■ **Aim of the task**
When you spot the word "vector" in a line of the data below, copy that line.

====================

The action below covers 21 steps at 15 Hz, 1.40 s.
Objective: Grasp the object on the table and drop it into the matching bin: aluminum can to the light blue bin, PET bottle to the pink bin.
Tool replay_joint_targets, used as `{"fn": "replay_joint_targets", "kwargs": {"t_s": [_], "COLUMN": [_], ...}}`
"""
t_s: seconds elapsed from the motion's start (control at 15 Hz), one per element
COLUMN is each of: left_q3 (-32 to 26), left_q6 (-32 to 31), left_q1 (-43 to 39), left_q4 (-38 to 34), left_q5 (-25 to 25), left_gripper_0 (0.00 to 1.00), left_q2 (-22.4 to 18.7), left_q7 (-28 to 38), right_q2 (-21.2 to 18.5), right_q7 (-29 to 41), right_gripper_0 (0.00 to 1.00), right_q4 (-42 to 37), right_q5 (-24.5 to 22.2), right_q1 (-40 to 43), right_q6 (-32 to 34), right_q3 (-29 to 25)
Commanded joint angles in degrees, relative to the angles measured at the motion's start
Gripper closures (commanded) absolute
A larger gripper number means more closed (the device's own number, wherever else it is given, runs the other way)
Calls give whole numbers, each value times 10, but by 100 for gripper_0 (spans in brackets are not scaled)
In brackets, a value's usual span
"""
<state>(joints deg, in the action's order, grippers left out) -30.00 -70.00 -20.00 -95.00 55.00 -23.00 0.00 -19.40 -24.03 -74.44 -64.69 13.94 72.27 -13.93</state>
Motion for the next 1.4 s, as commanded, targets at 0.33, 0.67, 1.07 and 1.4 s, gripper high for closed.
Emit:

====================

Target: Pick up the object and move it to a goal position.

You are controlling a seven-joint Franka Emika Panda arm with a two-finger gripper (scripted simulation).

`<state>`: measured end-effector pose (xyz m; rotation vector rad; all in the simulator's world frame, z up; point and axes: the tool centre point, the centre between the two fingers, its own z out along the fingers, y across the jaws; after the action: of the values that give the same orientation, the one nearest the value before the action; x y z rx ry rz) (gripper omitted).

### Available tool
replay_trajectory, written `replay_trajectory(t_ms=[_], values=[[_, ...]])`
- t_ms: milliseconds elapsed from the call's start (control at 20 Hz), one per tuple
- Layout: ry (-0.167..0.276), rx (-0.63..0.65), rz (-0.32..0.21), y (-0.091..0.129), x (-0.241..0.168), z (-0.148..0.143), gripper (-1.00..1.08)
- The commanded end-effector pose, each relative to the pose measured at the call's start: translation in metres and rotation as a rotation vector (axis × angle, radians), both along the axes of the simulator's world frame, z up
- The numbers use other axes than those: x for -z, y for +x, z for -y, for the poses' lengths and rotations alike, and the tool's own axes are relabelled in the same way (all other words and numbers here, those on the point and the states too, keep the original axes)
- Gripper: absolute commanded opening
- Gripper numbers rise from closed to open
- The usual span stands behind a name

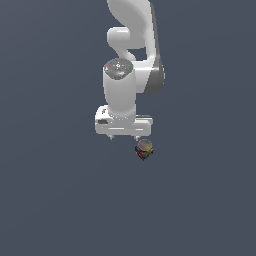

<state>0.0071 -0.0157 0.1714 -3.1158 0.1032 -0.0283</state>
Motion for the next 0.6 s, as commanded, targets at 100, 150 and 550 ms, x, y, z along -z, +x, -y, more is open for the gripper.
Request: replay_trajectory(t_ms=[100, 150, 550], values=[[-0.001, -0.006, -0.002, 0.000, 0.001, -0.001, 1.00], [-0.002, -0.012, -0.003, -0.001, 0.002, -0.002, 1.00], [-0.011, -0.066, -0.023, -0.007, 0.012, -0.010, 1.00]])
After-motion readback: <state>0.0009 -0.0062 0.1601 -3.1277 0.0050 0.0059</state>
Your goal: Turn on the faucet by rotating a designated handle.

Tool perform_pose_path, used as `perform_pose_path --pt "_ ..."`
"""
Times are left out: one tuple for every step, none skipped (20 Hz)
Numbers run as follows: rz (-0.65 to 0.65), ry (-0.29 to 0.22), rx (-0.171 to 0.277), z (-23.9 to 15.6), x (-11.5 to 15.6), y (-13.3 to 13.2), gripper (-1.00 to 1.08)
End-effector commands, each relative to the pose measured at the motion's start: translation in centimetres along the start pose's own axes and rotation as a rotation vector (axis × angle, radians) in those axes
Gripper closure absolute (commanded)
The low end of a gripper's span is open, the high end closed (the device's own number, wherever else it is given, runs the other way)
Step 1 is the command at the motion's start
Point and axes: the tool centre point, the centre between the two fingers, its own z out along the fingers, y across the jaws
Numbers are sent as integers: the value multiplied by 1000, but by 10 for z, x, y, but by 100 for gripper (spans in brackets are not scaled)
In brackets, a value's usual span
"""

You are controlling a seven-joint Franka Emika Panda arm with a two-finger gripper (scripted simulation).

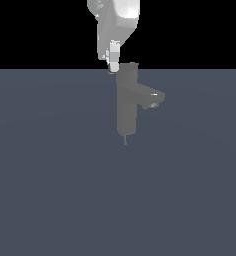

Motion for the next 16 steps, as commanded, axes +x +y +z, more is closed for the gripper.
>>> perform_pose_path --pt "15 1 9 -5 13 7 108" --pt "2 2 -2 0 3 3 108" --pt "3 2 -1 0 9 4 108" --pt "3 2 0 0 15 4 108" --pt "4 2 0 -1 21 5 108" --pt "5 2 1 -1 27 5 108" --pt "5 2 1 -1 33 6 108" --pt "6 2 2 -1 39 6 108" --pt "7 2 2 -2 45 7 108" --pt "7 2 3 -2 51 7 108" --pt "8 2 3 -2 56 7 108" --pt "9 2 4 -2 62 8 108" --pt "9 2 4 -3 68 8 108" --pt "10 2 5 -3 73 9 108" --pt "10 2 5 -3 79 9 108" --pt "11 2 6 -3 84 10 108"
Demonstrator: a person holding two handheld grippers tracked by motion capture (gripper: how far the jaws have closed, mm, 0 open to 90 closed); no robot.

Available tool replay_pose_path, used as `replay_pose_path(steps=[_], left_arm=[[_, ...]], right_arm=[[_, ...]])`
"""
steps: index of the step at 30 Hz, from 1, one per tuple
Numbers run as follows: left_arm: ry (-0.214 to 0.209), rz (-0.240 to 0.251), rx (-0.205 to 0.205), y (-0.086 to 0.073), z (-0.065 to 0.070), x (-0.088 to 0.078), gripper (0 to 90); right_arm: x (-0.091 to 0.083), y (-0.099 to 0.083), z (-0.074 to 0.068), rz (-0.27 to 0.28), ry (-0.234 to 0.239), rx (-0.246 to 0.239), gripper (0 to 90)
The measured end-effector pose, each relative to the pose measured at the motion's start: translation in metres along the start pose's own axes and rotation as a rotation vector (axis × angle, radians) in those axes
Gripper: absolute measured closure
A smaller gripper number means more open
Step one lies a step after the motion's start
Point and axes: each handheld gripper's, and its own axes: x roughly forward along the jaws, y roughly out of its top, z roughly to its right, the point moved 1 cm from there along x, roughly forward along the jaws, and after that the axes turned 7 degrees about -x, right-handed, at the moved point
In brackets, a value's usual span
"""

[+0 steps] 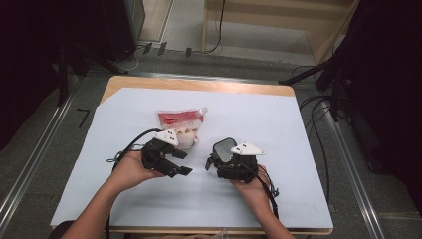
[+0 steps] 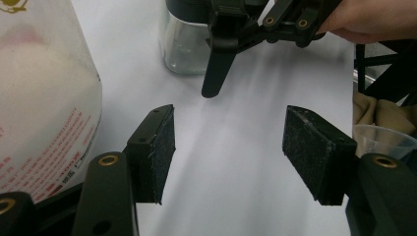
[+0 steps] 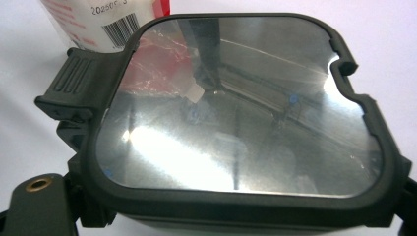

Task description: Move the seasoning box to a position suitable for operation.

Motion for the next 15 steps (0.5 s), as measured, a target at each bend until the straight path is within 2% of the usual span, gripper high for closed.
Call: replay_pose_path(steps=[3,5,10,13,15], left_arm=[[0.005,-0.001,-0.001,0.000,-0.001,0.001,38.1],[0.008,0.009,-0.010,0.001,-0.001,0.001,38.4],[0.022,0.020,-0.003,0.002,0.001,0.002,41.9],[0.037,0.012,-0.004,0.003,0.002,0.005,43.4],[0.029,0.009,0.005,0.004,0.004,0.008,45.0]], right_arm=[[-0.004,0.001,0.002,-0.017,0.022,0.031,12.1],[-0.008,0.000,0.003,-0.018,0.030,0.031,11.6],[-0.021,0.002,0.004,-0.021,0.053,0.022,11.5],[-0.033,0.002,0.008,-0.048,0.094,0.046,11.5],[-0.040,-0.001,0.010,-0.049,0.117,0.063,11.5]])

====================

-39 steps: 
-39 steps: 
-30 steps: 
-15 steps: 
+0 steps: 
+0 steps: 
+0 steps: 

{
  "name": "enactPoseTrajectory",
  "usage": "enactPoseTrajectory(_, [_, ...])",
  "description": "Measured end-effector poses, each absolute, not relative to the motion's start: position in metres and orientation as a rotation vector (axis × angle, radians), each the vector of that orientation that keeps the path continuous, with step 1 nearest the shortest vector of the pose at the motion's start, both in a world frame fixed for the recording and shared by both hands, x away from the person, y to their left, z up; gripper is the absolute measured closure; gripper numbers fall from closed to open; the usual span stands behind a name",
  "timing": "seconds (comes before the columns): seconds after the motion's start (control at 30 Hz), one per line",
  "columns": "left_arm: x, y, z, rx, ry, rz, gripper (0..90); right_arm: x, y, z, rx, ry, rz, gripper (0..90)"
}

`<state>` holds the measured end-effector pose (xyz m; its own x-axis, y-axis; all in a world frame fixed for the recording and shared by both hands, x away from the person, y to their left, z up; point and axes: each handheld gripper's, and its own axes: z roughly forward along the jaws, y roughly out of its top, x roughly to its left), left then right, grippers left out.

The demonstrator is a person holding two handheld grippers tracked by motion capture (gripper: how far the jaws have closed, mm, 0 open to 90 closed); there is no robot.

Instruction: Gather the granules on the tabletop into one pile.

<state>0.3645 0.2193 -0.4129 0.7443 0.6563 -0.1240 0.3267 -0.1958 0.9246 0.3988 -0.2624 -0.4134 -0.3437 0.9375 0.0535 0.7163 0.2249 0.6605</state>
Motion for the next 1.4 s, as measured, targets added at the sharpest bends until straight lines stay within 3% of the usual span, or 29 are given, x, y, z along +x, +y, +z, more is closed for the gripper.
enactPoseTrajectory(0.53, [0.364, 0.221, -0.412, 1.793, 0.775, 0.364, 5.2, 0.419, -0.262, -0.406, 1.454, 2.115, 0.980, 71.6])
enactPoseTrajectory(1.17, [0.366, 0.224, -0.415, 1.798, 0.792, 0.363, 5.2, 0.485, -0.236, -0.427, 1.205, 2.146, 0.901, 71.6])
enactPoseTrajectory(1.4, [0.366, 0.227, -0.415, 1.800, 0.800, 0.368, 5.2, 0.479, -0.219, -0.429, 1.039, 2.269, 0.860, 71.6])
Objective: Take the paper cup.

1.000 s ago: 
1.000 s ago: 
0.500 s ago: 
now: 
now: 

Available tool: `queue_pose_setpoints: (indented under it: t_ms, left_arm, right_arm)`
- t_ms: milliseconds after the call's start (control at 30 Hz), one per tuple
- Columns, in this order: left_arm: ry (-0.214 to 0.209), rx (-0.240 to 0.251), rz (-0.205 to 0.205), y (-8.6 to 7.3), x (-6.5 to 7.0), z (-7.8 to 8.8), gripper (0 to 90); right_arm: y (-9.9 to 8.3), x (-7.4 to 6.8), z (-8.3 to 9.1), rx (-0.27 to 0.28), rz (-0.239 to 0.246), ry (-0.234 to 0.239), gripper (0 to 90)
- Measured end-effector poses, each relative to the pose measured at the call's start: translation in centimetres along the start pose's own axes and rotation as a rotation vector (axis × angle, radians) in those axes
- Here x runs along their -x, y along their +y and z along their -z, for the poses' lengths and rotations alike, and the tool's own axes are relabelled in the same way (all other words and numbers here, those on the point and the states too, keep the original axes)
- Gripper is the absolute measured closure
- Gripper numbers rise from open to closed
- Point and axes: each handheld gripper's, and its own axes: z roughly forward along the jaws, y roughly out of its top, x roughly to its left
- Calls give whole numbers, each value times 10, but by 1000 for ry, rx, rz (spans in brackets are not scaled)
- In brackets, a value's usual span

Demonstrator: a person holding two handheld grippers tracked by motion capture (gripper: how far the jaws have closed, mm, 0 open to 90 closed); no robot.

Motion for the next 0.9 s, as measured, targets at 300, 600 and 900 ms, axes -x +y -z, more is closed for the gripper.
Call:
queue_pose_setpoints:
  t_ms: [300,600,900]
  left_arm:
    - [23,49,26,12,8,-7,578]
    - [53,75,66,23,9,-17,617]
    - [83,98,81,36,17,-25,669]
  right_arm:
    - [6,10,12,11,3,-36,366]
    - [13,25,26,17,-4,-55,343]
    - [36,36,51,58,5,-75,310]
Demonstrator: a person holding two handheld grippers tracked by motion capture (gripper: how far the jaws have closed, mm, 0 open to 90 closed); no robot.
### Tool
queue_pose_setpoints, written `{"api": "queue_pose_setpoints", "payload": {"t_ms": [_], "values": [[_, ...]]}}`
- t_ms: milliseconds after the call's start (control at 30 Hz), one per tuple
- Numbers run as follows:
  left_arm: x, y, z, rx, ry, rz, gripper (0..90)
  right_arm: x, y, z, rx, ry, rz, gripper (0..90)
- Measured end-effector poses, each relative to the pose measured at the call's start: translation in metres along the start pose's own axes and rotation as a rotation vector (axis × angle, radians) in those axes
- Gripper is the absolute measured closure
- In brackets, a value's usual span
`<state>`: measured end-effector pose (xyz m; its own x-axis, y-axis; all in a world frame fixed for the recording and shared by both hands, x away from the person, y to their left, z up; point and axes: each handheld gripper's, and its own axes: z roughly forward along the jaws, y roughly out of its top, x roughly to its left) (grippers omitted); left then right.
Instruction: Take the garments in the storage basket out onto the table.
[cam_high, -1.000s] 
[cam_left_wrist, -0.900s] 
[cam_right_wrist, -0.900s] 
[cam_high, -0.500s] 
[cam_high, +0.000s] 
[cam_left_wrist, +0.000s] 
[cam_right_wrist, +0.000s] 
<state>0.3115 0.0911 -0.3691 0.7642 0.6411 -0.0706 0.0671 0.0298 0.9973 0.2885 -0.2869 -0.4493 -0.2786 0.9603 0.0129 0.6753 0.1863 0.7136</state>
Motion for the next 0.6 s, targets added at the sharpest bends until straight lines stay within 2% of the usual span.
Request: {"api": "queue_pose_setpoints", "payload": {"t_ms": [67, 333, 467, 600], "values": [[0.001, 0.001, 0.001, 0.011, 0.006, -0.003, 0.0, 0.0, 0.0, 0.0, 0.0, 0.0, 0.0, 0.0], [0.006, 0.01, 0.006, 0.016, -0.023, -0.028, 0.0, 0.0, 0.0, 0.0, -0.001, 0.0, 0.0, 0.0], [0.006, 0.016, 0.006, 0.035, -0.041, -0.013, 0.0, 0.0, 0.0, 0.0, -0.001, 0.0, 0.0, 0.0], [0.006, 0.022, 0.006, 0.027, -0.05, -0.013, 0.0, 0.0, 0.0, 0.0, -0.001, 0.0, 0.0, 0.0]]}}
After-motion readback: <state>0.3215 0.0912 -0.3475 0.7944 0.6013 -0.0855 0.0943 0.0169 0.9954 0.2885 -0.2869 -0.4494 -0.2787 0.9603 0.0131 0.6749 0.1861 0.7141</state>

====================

■ **Reply**
`<state>`: measured end-effector pose (xyz m; rotation vector rad; all in the simulator's world frame, z up; point and axes: the tool centre point, the centre between the two fingers, its own z out along the fingers, y across the jaws; after the action: of the values that give the same orientation, the one nearest the value before the action; x y z rx ry rz) (gripper omitted).
- The commanded end-effector pose, each relative to the pose measured at the call's start: translation in metres and rotation as a rotation vector (axis × angle, radians), both along the axes of the simulator's world frame, z up
End-effector commands, each relative to the pose measured at the motion's start: translation in centimetres along the start pose's own axes and rotation as a rotation vector (axis × angle, radians) in those axes
The measured end-effector pose, each relative to the pose measured at the motion's start: translation in metres along the start pose's own axes and rotation as a rotation vector (axis × angle, radians) in those axes
  "description": "Measured end-effector poses, each absolute, not relative to the motion's start: position in metres and orientation as a rotation vector (axis × angle, radians), each the vector of that orientation that keeps the path continuous, with step 1 nearest the shortest vector of the pose at the motion's start, both in a world frame fixed for the recording and shared by both hands, x away from the person, y to their left, z up; gripper is the absolute measured closure; gripper numbers fall from closed to open; the usual span stands behind a name",
- Measured end-effector poses, each relative to the pose measured at the call's start: translation in centimetres along the start pose's own axes and rotation as a rotation vector (axis × angle, radians) in those axes
- Measured end-effector poses, each relative to the pose measured at the call's start: translation in metres along the start pose's own axes and rotation as a rotation vector (axis × angle, radians) in those axes

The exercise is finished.